To a solution of diol 6 (552 mg, 1.93 mmol) in CH₂Cl₂ (25 mL) were added pyridine (780.5 μL, 9.65 mmol) and catalytic DMAP (30.0 mg). A solution of Tf₂O (729 μL, 4.25 mmol) in CH₂Cl₂ (25 mL) was added dropwise to the mixture at 0 °C with stirring. After stirring overnight at rt, the reaction mixture was treated with aqueous NaHCO₃ and then extracted with CH₂Cl₂. The organic layer was dried over MgSO₄, filtered, and evaporated to give a crude residue containing triflates and diene 7. The mixture was dissolved in DMF (3 mL), and CsOAc (1.99 mmol) was added to the solution with stirring at rt. After 3 hr, the reaction mixture was extracted with t-butylmethylether and H₂O. The organic layer was washed with brine twice, dried over MgSO₄, filtered, and evaporated to afford crude diene 7. To a solution of crude diene 7 in CH₂Cl₂ (10 mL), mCPBA (518.8 mg, max 77%, calcd ca. 2.3 mmol) was added and the reaction mixture was kept at 40 °C overnight. The reaction mixture was treated with aqueous NaHCO₃ and then extracted with CH₂Cl_2. The organic layer was separated, dried over MgSO₄, filtered, and evaporated to afford a crude residue that was purified by column chromatography (eluent: hexane:EtOAc = 4:1) to give a mixture of 8 and 9 (204.9 mg, 40% from 6, ratio: 8:9 = 3:2 from ¹H-NMR spectrum).

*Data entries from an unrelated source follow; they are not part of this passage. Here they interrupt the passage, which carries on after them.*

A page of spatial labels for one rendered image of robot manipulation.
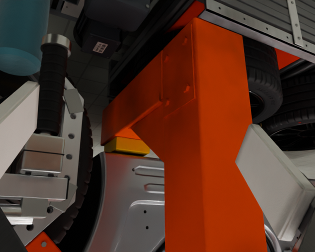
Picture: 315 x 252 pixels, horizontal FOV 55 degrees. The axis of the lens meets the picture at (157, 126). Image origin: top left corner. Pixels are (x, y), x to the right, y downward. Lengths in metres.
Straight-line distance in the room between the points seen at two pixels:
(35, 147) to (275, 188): 0.32
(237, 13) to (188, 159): 0.56
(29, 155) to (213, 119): 0.41
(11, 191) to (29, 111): 0.27
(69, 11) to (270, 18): 0.86
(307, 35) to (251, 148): 1.14
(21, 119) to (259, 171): 0.13
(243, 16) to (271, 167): 0.93
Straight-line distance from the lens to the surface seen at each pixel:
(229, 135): 0.70
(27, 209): 0.44
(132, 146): 1.14
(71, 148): 0.66
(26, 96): 0.17
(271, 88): 1.24
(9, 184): 0.44
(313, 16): 1.43
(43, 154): 0.42
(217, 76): 0.74
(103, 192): 1.07
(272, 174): 0.17
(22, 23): 0.60
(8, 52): 0.58
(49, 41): 0.48
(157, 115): 0.86
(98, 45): 1.06
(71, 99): 0.69
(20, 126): 0.16
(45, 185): 0.44
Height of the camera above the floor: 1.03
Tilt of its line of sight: 20 degrees down
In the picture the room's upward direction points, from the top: 180 degrees clockwise
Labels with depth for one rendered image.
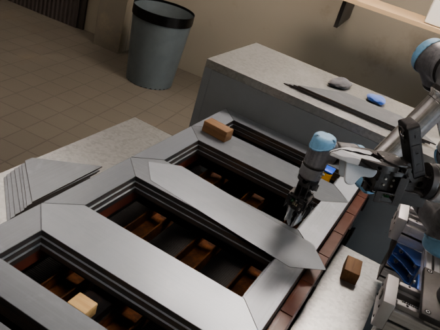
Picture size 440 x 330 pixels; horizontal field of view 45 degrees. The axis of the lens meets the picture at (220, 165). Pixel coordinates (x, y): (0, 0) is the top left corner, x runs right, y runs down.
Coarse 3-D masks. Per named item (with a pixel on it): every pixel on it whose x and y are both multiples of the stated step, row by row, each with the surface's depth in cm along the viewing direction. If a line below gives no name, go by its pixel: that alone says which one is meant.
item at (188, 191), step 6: (192, 180) 193; (198, 180) 194; (204, 180) 195; (180, 186) 187; (186, 186) 188; (192, 186) 189; (198, 186) 190; (204, 186) 191; (210, 186) 193; (174, 192) 182; (180, 192) 183; (186, 192) 184; (192, 192) 186; (198, 192) 187; (204, 192) 188; (180, 198) 180; (186, 198) 181; (192, 198) 182
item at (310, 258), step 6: (312, 246) 177; (306, 252) 173; (312, 252) 174; (300, 258) 169; (306, 258) 170; (312, 258) 171; (318, 258) 172; (294, 264) 165; (300, 264) 166; (306, 264) 167; (312, 264) 168
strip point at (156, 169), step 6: (150, 162) 196; (156, 162) 197; (150, 168) 192; (156, 168) 193; (162, 168) 194; (168, 168) 195; (174, 168) 197; (150, 174) 189; (156, 174) 190; (162, 174) 191
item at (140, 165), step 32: (160, 160) 199; (224, 160) 219; (128, 192) 183; (160, 192) 182; (288, 192) 210; (192, 224) 179; (0, 256) 137; (64, 256) 146; (256, 256) 171; (128, 288) 140; (32, 320) 122; (160, 320) 136
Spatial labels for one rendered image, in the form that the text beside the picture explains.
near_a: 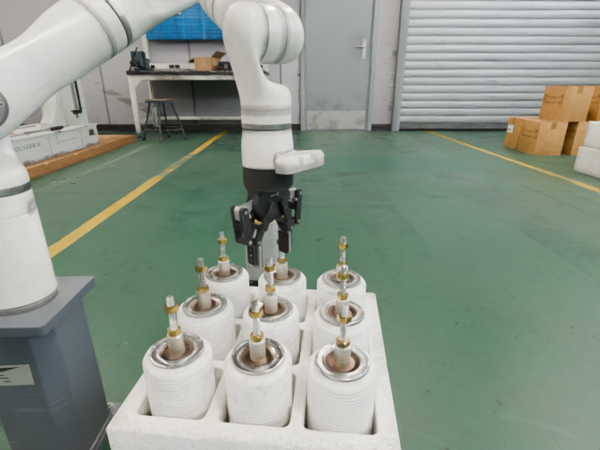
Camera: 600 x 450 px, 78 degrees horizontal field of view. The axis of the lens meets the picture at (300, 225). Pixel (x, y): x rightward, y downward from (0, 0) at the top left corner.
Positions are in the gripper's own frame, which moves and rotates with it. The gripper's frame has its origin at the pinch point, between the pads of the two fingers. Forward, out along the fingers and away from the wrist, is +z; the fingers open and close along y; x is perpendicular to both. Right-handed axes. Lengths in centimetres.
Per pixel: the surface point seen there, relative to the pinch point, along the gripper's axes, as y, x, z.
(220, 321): 7.0, -5.4, 11.7
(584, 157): -302, 37, 25
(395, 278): -67, -5, 36
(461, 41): -517, -123, -77
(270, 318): 2.5, 1.6, 10.6
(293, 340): 0.1, 4.5, 15.1
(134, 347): 5, -42, 36
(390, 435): 4.6, 24.3, 17.9
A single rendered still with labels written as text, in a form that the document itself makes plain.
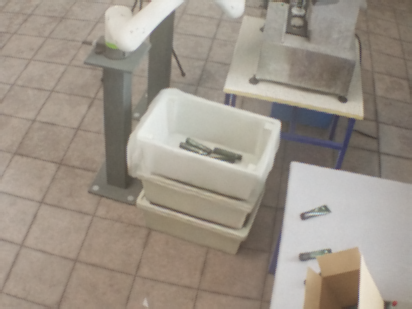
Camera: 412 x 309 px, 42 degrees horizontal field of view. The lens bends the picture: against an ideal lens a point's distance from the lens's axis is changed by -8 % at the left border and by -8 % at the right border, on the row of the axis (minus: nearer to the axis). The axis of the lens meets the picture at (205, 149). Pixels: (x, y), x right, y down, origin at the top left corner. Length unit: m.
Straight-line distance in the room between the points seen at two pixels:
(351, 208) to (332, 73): 0.76
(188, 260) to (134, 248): 0.30
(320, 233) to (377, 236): 0.26
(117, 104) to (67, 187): 0.71
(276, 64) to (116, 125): 0.89
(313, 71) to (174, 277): 1.27
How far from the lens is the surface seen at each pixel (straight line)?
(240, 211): 2.83
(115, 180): 3.36
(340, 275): 1.95
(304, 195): 2.46
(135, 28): 2.55
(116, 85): 2.89
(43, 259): 3.12
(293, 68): 2.90
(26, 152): 3.69
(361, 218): 2.45
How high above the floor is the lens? 2.51
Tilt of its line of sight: 43 degrees down
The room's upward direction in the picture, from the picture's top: 7 degrees clockwise
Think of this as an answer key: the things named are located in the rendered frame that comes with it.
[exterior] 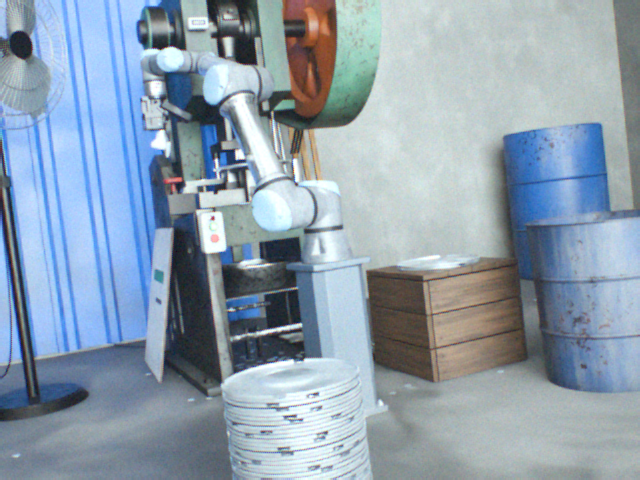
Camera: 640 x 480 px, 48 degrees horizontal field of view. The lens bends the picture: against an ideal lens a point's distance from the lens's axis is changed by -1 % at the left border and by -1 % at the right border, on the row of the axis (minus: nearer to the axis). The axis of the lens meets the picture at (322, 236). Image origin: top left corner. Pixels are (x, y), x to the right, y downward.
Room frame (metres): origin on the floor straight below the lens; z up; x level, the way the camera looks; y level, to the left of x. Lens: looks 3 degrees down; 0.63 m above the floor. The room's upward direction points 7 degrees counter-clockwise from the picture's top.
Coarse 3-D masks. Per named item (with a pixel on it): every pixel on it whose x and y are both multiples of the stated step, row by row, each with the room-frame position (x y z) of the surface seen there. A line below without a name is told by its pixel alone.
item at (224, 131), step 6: (258, 108) 2.80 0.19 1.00; (258, 114) 2.80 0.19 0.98; (216, 120) 2.83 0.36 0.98; (222, 120) 2.75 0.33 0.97; (228, 120) 2.75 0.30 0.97; (216, 126) 2.84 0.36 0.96; (222, 126) 2.76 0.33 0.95; (228, 126) 2.74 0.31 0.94; (222, 132) 2.77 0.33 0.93; (228, 132) 2.74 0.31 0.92; (222, 138) 2.78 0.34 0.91; (228, 138) 2.74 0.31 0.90; (234, 138) 2.74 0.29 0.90
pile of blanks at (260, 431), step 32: (352, 384) 1.43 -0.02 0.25; (224, 416) 1.46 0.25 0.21; (256, 416) 1.38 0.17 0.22; (288, 416) 1.37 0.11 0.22; (320, 416) 1.36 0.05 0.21; (352, 416) 1.43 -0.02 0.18; (256, 448) 1.37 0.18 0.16; (288, 448) 1.36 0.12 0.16; (320, 448) 1.36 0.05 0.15; (352, 448) 1.41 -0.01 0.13
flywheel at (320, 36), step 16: (288, 0) 3.17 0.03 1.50; (304, 0) 3.01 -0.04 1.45; (320, 0) 2.87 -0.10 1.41; (288, 16) 3.19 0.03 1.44; (304, 16) 2.95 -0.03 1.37; (320, 16) 2.89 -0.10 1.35; (336, 16) 2.68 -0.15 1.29; (320, 32) 2.91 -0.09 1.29; (336, 32) 2.70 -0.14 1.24; (288, 48) 3.23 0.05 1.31; (304, 48) 3.07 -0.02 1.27; (320, 48) 2.92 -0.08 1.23; (288, 64) 3.24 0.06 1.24; (304, 64) 3.08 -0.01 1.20; (320, 64) 2.94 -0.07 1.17; (320, 80) 2.96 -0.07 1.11; (288, 96) 3.19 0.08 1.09; (304, 96) 3.11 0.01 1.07; (320, 96) 2.89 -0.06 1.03; (304, 112) 3.05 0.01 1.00; (320, 112) 2.92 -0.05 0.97
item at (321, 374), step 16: (256, 368) 1.61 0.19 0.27; (272, 368) 1.61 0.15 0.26; (288, 368) 1.59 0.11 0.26; (304, 368) 1.54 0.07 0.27; (320, 368) 1.55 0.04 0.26; (336, 368) 1.53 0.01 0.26; (352, 368) 1.52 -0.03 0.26; (240, 384) 1.49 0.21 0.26; (256, 384) 1.48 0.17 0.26; (272, 384) 1.45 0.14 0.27; (288, 384) 1.43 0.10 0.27; (304, 384) 1.43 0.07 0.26; (320, 384) 1.42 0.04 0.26; (336, 384) 1.39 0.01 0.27
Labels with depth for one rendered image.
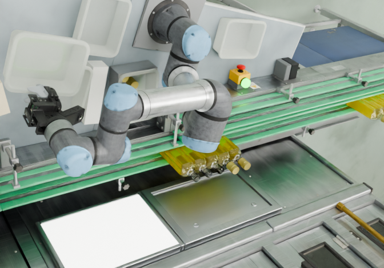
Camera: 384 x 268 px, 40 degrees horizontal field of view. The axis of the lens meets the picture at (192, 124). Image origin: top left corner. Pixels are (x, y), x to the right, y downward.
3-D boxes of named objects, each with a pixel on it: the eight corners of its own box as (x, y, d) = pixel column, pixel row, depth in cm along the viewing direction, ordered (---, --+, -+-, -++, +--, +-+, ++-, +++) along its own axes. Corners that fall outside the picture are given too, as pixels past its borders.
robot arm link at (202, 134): (197, 50, 206) (235, 120, 160) (186, 84, 212) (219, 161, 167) (167, 44, 202) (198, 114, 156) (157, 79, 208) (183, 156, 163)
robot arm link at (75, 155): (92, 178, 133) (60, 180, 128) (76, 151, 140) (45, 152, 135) (100, 152, 129) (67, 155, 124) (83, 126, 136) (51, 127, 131)
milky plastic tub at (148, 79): (108, 116, 215) (117, 126, 209) (109, 66, 204) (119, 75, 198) (146, 108, 224) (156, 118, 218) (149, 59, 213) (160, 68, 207)
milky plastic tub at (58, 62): (6, 20, 144) (15, 31, 138) (80, 32, 158) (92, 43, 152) (-6, 79, 150) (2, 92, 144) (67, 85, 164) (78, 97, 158)
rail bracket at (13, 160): (-6, 161, 193) (14, 197, 177) (-10, 122, 184) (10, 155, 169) (8, 158, 195) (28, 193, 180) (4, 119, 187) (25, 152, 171)
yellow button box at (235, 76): (227, 83, 244) (236, 90, 239) (229, 68, 240) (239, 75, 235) (239, 80, 247) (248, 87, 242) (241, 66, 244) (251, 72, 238)
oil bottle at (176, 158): (156, 151, 222) (183, 180, 207) (158, 140, 219) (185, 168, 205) (168, 148, 225) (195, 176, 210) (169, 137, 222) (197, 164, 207)
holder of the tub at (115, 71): (107, 126, 218) (116, 136, 213) (109, 66, 204) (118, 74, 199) (144, 118, 227) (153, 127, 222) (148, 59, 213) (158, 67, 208)
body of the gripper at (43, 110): (27, 91, 141) (42, 117, 133) (58, 92, 146) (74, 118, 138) (21, 115, 144) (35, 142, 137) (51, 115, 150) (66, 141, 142)
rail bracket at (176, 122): (162, 137, 219) (178, 152, 211) (166, 101, 211) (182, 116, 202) (168, 135, 221) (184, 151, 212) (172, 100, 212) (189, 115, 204)
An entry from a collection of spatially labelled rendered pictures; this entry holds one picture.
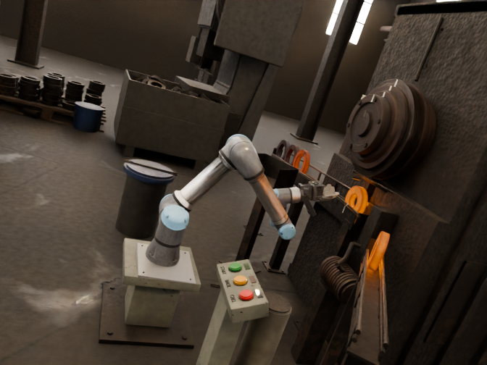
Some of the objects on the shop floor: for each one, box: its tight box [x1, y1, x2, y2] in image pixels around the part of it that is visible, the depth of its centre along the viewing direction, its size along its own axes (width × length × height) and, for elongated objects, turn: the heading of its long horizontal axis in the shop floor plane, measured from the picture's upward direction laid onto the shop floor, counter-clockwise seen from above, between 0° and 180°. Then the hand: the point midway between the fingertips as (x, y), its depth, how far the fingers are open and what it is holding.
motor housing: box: [291, 256, 358, 365], centre depth 186 cm, size 13×22×54 cm, turn 149°
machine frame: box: [288, 0, 487, 365], centre depth 217 cm, size 73×108×176 cm
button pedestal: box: [196, 259, 269, 365], centre depth 134 cm, size 16×24×62 cm, turn 149°
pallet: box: [0, 72, 107, 133], centre depth 470 cm, size 120×81×44 cm
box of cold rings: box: [114, 69, 230, 172], centre depth 445 cm, size 103×83×79 cm
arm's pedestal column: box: [99, 283, 194, 349], centre depth 188 cm, size 40×40×26 cm
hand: (336, 195), depth 204 cm, fingers closed
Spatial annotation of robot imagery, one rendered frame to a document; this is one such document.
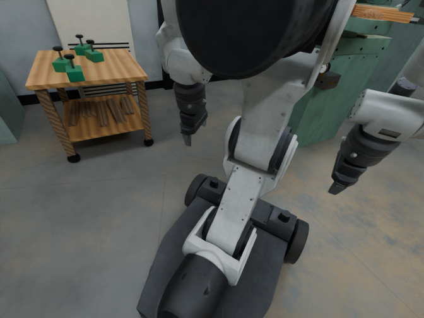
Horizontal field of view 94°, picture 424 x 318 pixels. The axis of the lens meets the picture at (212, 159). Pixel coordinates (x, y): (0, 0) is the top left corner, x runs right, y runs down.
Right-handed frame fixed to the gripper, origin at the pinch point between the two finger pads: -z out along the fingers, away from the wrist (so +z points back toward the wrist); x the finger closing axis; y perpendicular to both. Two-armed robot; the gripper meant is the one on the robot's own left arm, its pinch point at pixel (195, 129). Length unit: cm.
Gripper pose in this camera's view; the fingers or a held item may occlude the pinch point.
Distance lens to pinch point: 70.0
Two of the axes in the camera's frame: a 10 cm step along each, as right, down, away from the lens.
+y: -8.9, -3.5, 2.9
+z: -0.3, -5.9, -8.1
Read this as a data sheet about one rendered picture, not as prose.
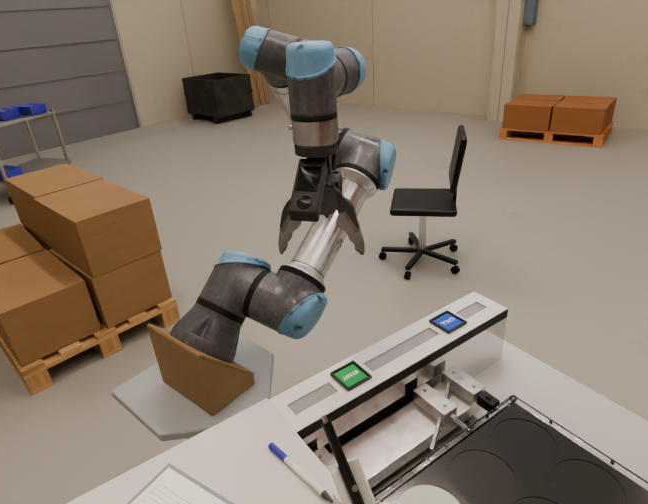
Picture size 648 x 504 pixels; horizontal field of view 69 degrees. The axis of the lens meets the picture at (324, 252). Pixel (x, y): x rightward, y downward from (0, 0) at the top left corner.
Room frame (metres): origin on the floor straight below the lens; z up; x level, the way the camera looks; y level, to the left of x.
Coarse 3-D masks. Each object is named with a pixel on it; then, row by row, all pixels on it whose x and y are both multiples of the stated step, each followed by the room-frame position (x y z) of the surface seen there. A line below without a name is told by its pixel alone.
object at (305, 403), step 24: (456, 312) 0.85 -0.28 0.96; (480, 312) 0.85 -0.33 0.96; (408, 336) 0.78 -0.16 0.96; (432, 336) 0.78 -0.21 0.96; (456, 336) 0.77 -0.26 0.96; (360, 360) 0.72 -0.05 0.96; (384, 360) 0.72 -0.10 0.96; (408, 360) 0.71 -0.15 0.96; (312, 384) 0.66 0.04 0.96; (336, 384) 0.66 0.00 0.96; (288, 408) 0.61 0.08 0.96; (312, 408) 0.60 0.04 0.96; (336, 408) 0.60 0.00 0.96
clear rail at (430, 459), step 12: (504, 408) 0.63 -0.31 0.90; (480, 420) 0.60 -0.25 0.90; (468, 432) 0.58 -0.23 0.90; (444, 444) 0.56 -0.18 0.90; (456, 444) 0.56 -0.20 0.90; (432, 456) 0.54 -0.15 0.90; (420, 468) 0.52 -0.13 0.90; (396, 480) 0.50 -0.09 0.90; (408, 480) 0.50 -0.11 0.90; (384, 492) 0.48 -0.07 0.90
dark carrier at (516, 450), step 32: (512, 416) 0.61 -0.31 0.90; (480, 448) 0.55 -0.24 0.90; (512, 448) 0.54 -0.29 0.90; (544, 448) 0.54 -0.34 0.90; (576, 448) 0.53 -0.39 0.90; (416, 480) 0.50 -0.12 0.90; (448, 480) 0.49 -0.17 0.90; (480, 480) 0.49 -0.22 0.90; (512, 480) 0.48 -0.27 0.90; (544, 480) 0.48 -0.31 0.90; (576, 480) 0.48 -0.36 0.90; (608, 480) 0.47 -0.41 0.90
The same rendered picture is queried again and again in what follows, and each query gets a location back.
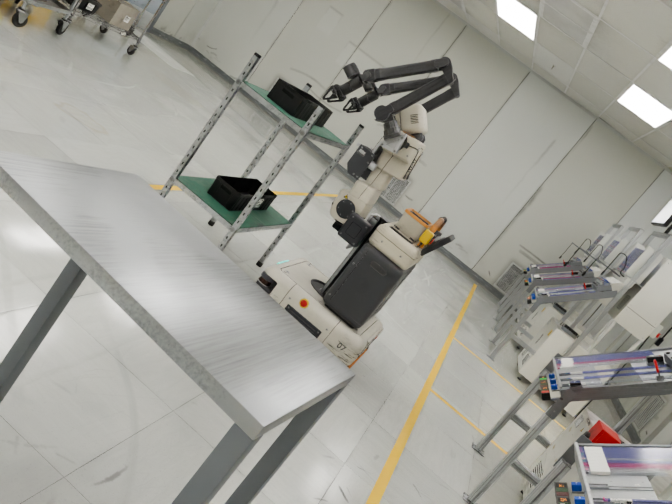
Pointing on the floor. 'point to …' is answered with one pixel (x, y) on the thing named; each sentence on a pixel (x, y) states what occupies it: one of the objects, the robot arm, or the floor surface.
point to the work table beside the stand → (177, 311)
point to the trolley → (46, 8)
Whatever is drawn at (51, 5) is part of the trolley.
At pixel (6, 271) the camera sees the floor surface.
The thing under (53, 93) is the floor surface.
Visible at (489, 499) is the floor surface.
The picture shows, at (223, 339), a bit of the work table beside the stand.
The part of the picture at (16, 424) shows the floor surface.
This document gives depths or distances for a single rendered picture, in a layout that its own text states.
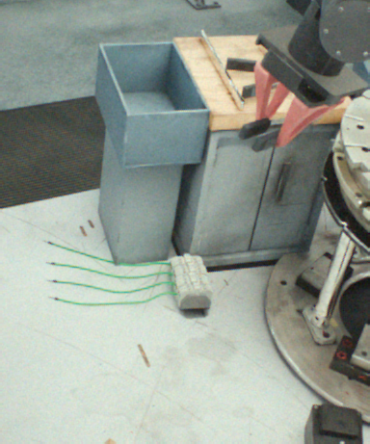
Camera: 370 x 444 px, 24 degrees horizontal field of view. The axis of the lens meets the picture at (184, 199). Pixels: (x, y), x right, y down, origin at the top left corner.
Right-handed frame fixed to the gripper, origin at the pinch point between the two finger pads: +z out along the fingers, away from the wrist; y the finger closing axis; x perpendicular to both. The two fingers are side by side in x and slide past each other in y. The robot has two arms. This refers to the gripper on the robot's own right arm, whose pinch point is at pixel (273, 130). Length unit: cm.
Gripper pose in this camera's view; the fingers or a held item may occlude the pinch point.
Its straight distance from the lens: 91.2
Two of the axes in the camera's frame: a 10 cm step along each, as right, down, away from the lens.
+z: -3.8, 7.1, 5.9
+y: 6.5, 6.6, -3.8
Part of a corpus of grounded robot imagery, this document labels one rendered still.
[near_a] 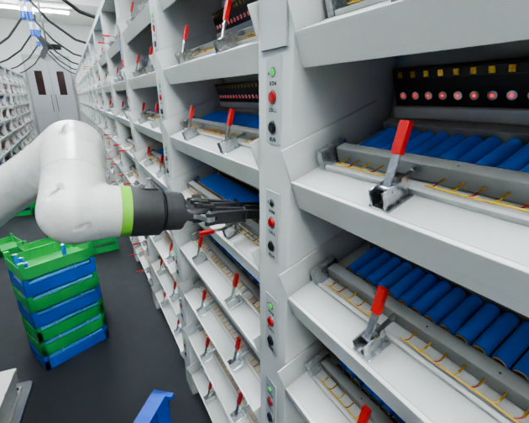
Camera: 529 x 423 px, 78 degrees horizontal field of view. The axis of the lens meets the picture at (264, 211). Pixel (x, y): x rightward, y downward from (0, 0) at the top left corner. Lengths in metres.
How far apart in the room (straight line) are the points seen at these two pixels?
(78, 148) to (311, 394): 0.59
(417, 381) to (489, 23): 0.36
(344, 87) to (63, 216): 0.46
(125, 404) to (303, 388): 1.12
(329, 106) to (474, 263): 0.30
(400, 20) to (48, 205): 0.52
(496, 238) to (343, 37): 0.25
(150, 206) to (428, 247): 0.44
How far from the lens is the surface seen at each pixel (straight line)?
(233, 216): 0.65
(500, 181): 0.37
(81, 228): 0.59
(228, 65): 0.68
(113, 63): 2.52
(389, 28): 0.37
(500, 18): 0.32
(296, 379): 0.70
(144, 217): 0.60
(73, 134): 0.66
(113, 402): 1.72
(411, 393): 0.45
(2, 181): 0.77
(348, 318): 0.51
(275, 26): 0.51
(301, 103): 0.48
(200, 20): 1.18
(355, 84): 0.54
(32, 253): 1.93
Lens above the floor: 1.22
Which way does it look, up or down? 19 degrees down
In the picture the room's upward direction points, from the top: straight up
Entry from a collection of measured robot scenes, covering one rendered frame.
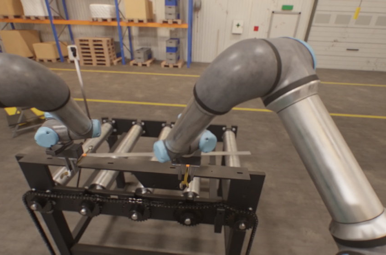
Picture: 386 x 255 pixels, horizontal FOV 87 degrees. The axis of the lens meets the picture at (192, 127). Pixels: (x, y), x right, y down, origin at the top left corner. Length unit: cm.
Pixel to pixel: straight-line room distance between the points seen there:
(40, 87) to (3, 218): 246
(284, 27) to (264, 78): 988
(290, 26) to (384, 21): 365
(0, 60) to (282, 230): 237
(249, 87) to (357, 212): 29
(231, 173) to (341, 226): 64
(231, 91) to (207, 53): 957
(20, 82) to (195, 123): 37
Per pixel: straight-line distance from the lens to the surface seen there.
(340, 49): 1133
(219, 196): 252
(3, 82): 55
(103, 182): 145
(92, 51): 930
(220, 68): 38
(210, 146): 74
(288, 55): 44
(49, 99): 58
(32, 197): 154
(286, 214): 259
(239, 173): 106
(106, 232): 234
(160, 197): 123
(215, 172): 104
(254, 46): 39
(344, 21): 1116
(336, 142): 45
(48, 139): 91
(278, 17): 1015
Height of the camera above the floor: 184
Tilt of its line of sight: 28 degrees down
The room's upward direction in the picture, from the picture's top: 2 degrees clockwise
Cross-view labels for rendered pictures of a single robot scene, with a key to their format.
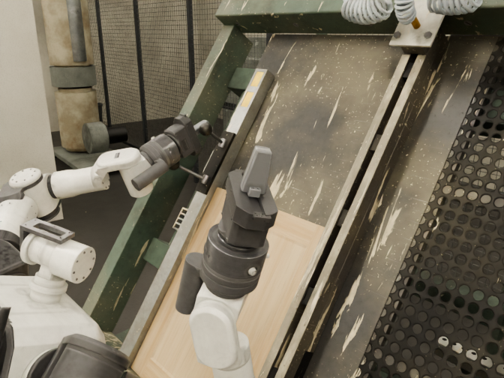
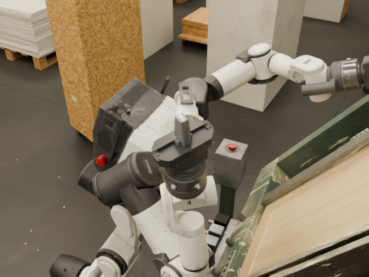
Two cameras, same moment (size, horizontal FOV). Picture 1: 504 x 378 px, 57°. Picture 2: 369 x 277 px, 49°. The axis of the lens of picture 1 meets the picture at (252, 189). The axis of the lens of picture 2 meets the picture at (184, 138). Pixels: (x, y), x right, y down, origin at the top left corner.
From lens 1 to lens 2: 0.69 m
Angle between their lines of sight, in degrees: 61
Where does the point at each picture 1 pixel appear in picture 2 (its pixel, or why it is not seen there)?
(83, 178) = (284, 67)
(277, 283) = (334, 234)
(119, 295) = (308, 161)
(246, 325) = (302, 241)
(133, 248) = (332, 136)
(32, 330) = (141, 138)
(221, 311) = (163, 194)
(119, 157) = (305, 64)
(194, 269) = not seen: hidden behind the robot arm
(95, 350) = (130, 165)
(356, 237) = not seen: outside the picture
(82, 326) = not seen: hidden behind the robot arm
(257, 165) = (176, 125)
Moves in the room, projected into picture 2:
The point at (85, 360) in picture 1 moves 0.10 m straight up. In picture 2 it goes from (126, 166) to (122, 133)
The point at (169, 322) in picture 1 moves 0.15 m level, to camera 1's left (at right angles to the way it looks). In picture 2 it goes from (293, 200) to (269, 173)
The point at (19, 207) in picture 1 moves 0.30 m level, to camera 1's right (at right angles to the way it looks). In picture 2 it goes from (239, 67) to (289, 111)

Methyl (3R,4R,5S,6S)-3,4-O-cyclohexylidene-3,4,5-trihydroxy-6-methoxy-1-cyclohexene-1-carboxylate 10

Methyl (4S,5R,6R)-4,5-O-cyclohexylidene-4,5,6-trihydroxy-1-methoxy-2-cyclohexene-1-carboxylate 12

To a mixture of 8 and 9 (ca. 3:2) (73.9 mg, combined amount) in MeOH (5 mL) was added 1 drop of 1.0 M HCl in Et₂O with a microsyringe. After stirring overnight at rt, the reaction mixture was condensed under reduced pressure to afford a crude residue that was purified by column chromatography (eluent: hexane:EtOAc = 5:3) to give 10 (44.9 mg, 54%), 11 (0.8 mg, 1%), and 12 (0.9 mg, 1%) with recovery of 9 (23.6 mg, 32%). 10: Colorless crystals (CH₂Cl₂); mp 132–135 °C; [α]_D²⁵−55.2 (c 0.165 in CHCl₃); IRν_max (KBr)/cm⁻¹ 3395 (OH), 1719 (C=O), 1660 (C=C); ¹H-NMR (500 MHz; CDCl₃; Me₄Si) δ 1.25–1.70 (10H, m), 3.60 (3H, s, 6-OMe), 3.80 (3H, s, COOMe), 3.94 (1H, dd, J = 7.3, 6.6 Hz, H-5), 4.00 (1H, dt, J = 6.6, 1.4 Hz, H-6), 4.17 (1H, dd, J = 7.3, 6.4 Hz, H-4), 4.66 (1H, ddd, J = 6.4, 3.9, 1.4 Hz, H-3), 6.68 (1H, dd, J = 3.9, 1.4 Hz, H-2); ¹³C-NMR (125.6 MHz; CDCl₃; Me₄Si) δ 23.6 (t), 24.0 (t), 25.0 (t), 35.3 (t), 37.8 (t), 52.0 (q), 60.5 (q), 70.7 (d), 72.6 (d), 75.9 (d), 78.0 (d), 111.7 (s), 132.3 (d), 134.7 (s), 166.4 (s); EIMS m/z 298 (M⁺, 76%); HREIMS m/z calcd for C₁₅H₂₂O₆ (M)⁺ 298.1416, found 298.1415.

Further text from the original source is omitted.